---
name: scratch-live-gate-results-review
description: Review scratch live-gate rows for planner validity, verify logs, cost, and line metrics.
trigger: Use when a scratch live-gate result row needs human review before acceptance, promotion, or reporting.
auto_generated:
  by: skill-opt
  date: 2026-05-31
  source_goal: Generate a human review workflow for scratch live-gate result rows, covering planner validity, post-verify logs, cost, and line metrics.
  planner_model: codex-cli/default
  review_required: true
---

# scratch-live-gate-results-review

## When to use
Use this skill when manually reviewing scratch live-gate result rows to decide whether a row is valid, suspicious, incomplete, or ready to promote.
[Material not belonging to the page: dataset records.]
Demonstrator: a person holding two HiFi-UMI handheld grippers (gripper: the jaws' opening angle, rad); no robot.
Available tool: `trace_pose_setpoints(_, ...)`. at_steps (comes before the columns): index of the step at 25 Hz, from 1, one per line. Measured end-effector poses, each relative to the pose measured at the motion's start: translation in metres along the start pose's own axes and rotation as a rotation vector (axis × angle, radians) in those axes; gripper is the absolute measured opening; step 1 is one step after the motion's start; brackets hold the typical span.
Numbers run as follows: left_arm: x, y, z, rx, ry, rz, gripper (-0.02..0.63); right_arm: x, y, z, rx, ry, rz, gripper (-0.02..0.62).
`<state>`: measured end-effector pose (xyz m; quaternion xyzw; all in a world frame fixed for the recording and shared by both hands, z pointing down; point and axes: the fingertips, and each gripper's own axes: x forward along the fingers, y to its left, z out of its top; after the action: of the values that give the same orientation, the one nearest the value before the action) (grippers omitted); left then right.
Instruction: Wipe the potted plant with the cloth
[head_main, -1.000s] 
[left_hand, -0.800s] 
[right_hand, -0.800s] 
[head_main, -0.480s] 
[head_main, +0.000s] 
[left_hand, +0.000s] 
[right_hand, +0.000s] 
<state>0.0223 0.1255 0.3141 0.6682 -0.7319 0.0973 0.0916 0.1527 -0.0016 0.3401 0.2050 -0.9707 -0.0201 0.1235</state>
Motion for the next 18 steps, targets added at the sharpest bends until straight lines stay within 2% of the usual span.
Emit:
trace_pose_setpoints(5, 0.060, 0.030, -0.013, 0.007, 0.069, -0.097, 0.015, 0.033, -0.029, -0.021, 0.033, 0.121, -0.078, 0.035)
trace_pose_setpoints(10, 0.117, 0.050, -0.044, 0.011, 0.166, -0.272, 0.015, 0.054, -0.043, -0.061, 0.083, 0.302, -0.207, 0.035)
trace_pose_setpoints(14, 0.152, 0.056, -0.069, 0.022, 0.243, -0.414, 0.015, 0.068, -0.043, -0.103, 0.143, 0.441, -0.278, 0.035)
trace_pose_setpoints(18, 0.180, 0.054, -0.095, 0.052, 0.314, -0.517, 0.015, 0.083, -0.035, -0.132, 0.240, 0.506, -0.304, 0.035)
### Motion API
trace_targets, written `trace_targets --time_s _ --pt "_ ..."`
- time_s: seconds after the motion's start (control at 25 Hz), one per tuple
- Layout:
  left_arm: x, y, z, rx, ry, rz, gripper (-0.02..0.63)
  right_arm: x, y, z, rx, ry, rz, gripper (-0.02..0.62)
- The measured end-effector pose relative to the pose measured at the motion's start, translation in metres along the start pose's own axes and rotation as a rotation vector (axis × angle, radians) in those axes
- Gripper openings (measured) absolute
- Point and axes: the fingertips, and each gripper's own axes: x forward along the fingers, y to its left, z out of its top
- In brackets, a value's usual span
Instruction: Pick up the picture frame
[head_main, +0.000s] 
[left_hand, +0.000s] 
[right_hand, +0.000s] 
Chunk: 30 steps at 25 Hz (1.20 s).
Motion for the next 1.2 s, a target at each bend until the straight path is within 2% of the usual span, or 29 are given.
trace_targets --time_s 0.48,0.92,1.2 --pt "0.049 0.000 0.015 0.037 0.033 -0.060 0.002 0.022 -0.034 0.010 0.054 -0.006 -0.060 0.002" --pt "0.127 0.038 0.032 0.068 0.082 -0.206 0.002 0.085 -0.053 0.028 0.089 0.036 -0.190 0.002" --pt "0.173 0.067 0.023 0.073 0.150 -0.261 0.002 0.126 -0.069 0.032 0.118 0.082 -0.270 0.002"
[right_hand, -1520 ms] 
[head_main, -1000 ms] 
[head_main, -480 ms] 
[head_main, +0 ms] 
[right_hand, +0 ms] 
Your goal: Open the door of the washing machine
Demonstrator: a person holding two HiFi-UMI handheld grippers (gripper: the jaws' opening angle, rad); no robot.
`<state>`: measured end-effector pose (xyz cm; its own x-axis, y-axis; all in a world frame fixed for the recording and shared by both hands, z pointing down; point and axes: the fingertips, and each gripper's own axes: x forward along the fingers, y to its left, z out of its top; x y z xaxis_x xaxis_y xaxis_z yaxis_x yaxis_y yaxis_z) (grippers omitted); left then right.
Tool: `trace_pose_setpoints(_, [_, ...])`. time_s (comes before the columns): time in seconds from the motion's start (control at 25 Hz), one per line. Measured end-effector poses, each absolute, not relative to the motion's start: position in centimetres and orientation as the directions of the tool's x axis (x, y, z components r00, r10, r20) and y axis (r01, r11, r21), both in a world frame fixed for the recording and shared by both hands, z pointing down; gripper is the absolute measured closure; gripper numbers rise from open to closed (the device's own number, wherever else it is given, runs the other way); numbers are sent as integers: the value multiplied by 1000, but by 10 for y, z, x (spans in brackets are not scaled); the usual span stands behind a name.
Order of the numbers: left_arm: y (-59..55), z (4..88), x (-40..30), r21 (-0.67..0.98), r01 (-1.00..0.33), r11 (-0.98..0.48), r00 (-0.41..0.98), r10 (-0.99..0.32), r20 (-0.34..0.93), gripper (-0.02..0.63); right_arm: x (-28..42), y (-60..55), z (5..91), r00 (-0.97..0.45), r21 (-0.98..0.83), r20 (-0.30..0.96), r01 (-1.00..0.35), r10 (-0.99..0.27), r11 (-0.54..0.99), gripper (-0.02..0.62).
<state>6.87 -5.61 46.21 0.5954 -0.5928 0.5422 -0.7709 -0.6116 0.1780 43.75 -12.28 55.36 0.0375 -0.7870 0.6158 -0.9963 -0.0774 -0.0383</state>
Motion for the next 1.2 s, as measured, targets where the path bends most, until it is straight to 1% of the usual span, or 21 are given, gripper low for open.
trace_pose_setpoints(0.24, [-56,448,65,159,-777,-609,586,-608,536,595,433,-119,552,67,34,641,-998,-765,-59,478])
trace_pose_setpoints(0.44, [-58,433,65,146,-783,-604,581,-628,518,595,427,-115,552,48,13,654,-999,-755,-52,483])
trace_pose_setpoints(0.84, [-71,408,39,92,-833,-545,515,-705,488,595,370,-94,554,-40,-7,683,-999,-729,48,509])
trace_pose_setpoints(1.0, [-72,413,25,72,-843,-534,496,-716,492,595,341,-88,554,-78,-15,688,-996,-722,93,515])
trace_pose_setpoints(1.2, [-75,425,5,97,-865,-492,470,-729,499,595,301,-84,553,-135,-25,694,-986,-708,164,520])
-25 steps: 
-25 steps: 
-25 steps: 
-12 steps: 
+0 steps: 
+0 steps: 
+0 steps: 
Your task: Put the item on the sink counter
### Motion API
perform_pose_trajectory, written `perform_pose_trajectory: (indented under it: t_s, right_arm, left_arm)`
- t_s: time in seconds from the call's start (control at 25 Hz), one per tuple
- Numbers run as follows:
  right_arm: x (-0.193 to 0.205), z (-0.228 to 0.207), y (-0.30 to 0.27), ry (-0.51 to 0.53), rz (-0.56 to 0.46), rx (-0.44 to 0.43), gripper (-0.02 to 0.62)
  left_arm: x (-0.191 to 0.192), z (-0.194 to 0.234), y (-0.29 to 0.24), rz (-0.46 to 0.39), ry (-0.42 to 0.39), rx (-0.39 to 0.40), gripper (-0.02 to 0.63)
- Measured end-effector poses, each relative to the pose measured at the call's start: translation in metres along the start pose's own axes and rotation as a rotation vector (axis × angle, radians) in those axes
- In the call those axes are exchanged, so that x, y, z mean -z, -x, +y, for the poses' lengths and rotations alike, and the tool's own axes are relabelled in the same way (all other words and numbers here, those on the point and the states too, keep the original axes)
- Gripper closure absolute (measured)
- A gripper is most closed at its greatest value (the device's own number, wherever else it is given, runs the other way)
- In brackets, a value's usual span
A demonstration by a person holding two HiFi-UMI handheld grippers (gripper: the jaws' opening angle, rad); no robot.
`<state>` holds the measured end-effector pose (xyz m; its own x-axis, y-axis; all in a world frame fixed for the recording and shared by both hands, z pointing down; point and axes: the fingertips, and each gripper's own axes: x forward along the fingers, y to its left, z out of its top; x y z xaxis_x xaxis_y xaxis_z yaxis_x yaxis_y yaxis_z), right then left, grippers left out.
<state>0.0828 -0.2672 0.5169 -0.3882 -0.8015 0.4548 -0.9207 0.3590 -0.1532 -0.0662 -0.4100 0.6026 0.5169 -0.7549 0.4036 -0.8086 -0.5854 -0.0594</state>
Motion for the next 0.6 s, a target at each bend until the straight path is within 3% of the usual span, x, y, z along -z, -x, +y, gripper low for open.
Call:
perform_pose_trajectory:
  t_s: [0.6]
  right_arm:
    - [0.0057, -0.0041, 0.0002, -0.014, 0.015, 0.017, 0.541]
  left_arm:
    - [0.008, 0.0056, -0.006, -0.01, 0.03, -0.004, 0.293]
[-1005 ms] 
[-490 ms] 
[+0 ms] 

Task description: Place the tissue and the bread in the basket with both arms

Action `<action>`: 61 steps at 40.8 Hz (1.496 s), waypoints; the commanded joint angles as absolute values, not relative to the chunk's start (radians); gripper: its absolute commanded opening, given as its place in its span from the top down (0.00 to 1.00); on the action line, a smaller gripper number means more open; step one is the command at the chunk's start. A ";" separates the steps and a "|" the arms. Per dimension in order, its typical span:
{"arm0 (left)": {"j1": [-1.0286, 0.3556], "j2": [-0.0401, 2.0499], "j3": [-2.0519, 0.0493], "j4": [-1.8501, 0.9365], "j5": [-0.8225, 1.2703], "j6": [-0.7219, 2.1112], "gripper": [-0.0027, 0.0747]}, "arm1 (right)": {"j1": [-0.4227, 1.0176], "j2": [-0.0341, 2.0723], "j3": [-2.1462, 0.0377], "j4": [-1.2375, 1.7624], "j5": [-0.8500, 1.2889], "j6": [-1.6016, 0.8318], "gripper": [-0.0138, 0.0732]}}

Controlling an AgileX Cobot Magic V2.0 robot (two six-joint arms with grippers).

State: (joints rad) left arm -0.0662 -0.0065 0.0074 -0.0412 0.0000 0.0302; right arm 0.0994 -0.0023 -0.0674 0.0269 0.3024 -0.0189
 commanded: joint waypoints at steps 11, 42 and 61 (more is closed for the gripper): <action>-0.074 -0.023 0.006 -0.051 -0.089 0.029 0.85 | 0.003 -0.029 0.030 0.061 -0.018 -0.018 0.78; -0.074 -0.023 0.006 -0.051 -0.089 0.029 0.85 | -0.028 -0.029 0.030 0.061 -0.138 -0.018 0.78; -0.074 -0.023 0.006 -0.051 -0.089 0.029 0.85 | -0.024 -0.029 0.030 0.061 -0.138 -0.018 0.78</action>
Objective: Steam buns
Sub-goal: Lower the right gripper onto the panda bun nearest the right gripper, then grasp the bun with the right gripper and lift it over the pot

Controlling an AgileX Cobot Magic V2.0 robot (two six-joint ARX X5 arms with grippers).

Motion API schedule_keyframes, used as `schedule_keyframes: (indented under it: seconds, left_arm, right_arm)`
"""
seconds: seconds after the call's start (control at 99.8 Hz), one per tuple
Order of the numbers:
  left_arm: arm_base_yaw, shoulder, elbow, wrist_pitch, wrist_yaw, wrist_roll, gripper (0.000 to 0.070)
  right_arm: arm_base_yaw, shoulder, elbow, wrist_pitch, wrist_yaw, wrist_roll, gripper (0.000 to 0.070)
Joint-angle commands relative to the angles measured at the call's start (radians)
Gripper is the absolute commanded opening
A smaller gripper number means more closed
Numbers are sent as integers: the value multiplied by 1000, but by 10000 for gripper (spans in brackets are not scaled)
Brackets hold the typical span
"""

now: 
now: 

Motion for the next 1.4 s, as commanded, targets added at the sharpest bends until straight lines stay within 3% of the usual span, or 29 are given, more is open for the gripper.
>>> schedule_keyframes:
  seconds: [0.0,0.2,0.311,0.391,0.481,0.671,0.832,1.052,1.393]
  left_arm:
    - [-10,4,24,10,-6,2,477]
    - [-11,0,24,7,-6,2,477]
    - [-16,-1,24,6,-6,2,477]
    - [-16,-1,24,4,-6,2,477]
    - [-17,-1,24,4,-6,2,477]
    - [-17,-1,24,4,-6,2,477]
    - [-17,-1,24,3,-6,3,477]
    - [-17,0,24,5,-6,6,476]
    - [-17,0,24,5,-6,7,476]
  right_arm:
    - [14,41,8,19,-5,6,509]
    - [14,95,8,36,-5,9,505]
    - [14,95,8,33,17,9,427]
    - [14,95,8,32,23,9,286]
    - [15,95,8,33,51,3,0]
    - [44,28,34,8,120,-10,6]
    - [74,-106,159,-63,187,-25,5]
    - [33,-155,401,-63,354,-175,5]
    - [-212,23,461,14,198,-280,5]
Apply it to rows that include planner output, verification/post-verify evidence, cost data, and line-level metrics.

## Steps
1. Identify the row under review and record its stable keys: run id, task id, planner model, timestamp, source goal, and artifact/log locations.
2. Check planner validity: confirm the plan directly addresses the source goal, is scoped to the requested work, has measurable gates, and does not duplicate an existing skill or result row.
3. Verify that planner decisions are supported by row evidence, not only by optimistic labels such as `passed`, `valid`, or `complete`.
4. Review post-verify logs: open the referenced logs, confirm commands actually ran, inspect exit codes, timestamps, and failure text, and note any missing or truncated evidence.
5. Compare post-verify results against the live-gate expectations: required checks must be present, relevant to the row, and not replaced by unrelated validation.
6. Review cost metrics: check total cost, token counts, model usage, retries, and outliers against comparable rows or the expected budget.
7. Review line metrics: inspect lines added, removed, touched, generated, or verified; flag impossible counts, huge unexplained diffs, or zero-line claims for non-empty work.
8. Cross-check cost and line metrics together: high cost with tiny output, tiny cost with large output, or inconsistent retry counts require reviewer notes.
9. Assign a human review status: accept, reject, needs-fix, or needs-more-evidence, with a short reason tied to planner validity, post-verify logs, cost, or line metrics.
10. Preserve review evidence by linking exact logs, row ids, metric fields, and any anomalies so another reviewer can reproduce the decision.

## DoD
- [ ] Row identity and source goal are recorded.
- [ ] Planner validity is checked against the requested goal and expected live-gate criteria.
- [ ] Post-verify logs are inspected directly, including command results and failure excerpts when present.
- [ ] Cost metrics are reviewed for completeness and anomalies.
- [ ] Line metrics are reviewed for plausibility and consistency.
- [ ] Final human review status is assigned with a concise evidence-based reason.
- [ ] Any blocker, missing artifact, or suspicious metric is explicitly noted.

## Anti-patterns
- Trusting a pass/fail field without opening the supporting logs.
- Accepting a planner that is generic, duplicated, or not tied to the source goal.
- Ignoring missing post-verify evidence because other metrics look reasonable.
- Treating cost or token totals as valid without checking retries and model usage.
- Reviewing line metrics in isolation instead of comparing them with task scope and cost.
- Promoting rows with unexplained anomalies, missing artifacts, or unverifiable claims.